**EXERCISE BRIEF**: Retype the listing exactly as it stands, and keep every image out.

BEGIN

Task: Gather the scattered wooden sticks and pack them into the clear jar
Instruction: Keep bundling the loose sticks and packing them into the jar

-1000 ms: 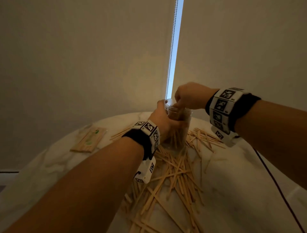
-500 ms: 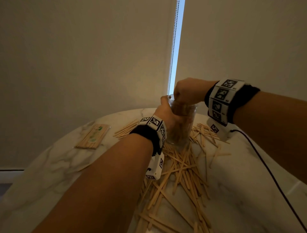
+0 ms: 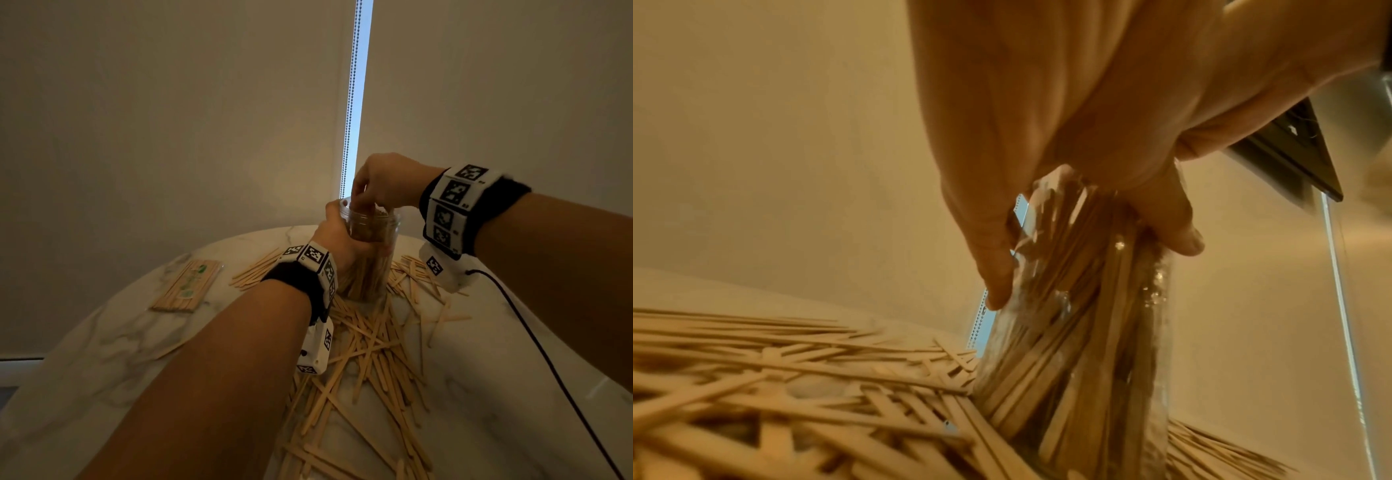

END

**EXERCISE RESPONSE**:
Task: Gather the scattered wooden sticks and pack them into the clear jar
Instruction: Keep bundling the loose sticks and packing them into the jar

-1000 ms: 
-500 ms: 
+0 ms: 

The required output is now complete.